L'accumulation des normes dans le collimateur des maires

 

C'est pourquoi les collectivités interrogées estiment que "l'arrêt de la baisse des dotations est urgent" et limiterait la baisse des investissements. Autre inquiétude : "les normes jugées superfétatoires". "Nous dénonçons l'accumulation de normes contraignantes et déconnectées de la réalité (normes d'encadrement, normes techniques) souvent sans aucun bénéfice pour leurs administrés, rappelle Philippe Laurent, maire de Sceaux et aussi vice-président de la Commission consultative de l'évaluation des normes (CCEN).
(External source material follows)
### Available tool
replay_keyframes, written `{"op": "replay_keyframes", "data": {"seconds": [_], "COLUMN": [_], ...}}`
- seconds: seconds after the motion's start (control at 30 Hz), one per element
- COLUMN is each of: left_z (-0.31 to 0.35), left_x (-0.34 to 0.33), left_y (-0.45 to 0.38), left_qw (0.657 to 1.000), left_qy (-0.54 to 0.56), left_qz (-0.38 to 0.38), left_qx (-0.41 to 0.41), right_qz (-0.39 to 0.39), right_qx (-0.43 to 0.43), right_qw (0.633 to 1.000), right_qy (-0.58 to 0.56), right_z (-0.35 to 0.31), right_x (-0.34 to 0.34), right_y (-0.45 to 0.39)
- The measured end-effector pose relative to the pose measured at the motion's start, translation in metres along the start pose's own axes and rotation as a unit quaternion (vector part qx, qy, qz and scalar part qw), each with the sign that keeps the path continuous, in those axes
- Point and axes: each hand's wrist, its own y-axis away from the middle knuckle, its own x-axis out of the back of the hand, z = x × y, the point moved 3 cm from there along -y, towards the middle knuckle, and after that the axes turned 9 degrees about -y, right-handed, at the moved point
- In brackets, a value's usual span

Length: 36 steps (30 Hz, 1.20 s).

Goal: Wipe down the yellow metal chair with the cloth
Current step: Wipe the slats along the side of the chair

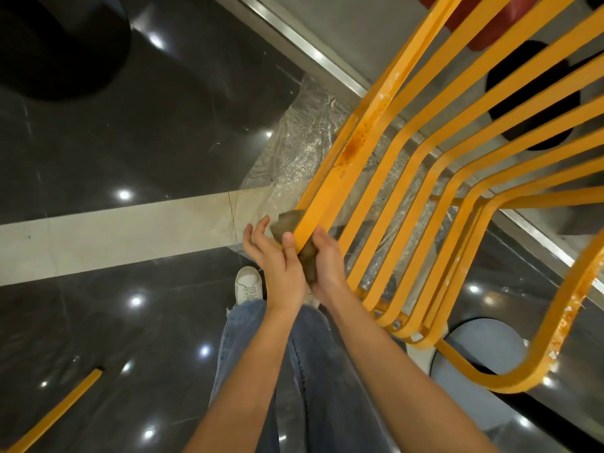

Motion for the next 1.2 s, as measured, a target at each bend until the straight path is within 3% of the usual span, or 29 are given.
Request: {"op": "replay_keyframes", "data": {"seconds": [0.13,0.23,0.33,0.47,0.6,0.7,0.8,0.9,1.03,1.13,1.2], "left_z": [0.0,-0.005,-0.008,-0.013,-0.021,-0.017,-0.019,-0.023,-0.02,-0.015,-0.007], "left_x": [-0.001,0.0,0.005,0.008,0.006,0.007,0.007,0.008,0.011,0.014,0.013], "left_y": [0.0,-0.002,-0.006,-0.006,-0.003,-0.001,0.0,0.002,0.001,-0.001,-0.003], "left_qw": [1.0,1.0,0.995,0.99,0.99,0.99,0.991,0.992,0.991,0.989,0.988], "left_qy": [0.01,0.021,0.065,0.063,0.043,0.04,0.019,0.001,-0.002,-0.009,-0.011], "left_qz": [0.004,-0.016,-0.074,-0.122,-0.133,-0.133,-0.123,-0.118,-0.125,-0.131,-0.136], "left_qx": [-0.007,-0.01,-0.003,-0.032,-0.026,-0.035,-0.044,-0.045,-0.05,-0.067,-0.078], "right_qz": [0.058,0.101,0.138,0.058,0.025,-0.043,-0.002,0.031,-0.06,-0.003,0.045], "right_qx": [0.011,0.12,0.305,0.412,0.414,0.394,0.432,0.436,0.399,0.425,0.463], "right_qw": [0.993,0.984,0.938,0.862,0.842,0.832,0.816,0.82,0.835,0.85,0.833], "right_qy": [-0.103,-0.085,0.092,0.291,0.345,0.387,0.384,0.369,0.373,0.312,0.301], "right_z": [-0.028,-0.014,-0.005,-0.014,-0.022,-0.006,-0.028,-0.043,-0.025,-0.072,-0.113], "right_x": [-0.011,-0.008,-0.009,-0.012,-0.013,-0.008,-0.01,-0.017,-0.003,0.009,0.009], "right_y": [-0.019,0.008,0.046,0.034,0.03,0.051,0.03,0.021,0.05,0.04,0.029]}}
Nous demandons ainsi un moratoire sur les normes, ou a minima que soit ralenti le rythme des réformes imposant la réalisation de travaux pour la mise aux normes des bâtiments et espaces publics (sécurité, accessibilité), l'augmentation mécanique des charges de personnel, et accroissant le poids des normes d'encadrement scolaire et périscolaire."

 

Les hypothèses avant les annonces ce jeudi de François Hollande

 

Au final, l'AMF reste sur ses gardes face au discours de François Hollande, prévu ce jeudi et prévient qu'il ne s'agit pas de mettre en parallèle un milliard d'euros en regard des 28 milliards d'euros supprimés sur les trois ans (2015-2017). Parmi les hypothèses qui circulent à ce jour : le maintien de la dernière tranche de 3,67 milliards d'euros en 2017 compensé par un fonds de soutien à l'investissement du bloc communal de l'ordre de 1,5 milliard d'euros ; l'étalement de la dernière tranche sur deux ans, soit 2017 et 2018, la réduction de la dernière tranche pour 2017 de 3,67 à 2 milliards d'euros ; ou encore l'annulation pure et simple de la dernière tranche, exigée par l'ensemble du bloc communal. "La première hypothèse irait dans le bon sens et permettrait de lancer les architectes, les ingénieurs et les bureaux d'études", a commenté ce mardi André Laignel, maire d'Issoudun et vice-président de l'AMF.

 

"L'Europe va être plus attentive aux maires de France", Jean-Claude Juncker

 

Enfin, l'AMF a souligné les conséquences négatives des baisses de dotations sur la capacité des collectivités françaises à participer au plan Juncker de relance de la croissance en Europe adopté fin 2014. Réponse de l'intéressé Jean-Claude Juncker, président de la Commission européenne : "Je ne pas vais m'immiscer sur la question des dotations. Mais, toutes les communes sont les bienvenues pour participer à ce plan. Les maires de France sont insuffisamment audibles. L'Europe va être plus attentive."

 

Rappelons que ce fonds est doté d'une enveloppe de "plus de 315 milliards d'euros envisagés sur trois ans […] avec une garantie de prise de risque offerte à ceux qui portent des projets."

 

Méthodologie
*Une enquête a été lancée par l'AMF du 24 février au 18 mai 2016. Sur un panel de 762 collectivités dont 661 communes et 101 EPCI, 470 dont 30 EPCI ont répondu à l'enquête de l'AMF à ce jour, soit 62 % de réponses (représentant environ 8,9 millions d'habitants).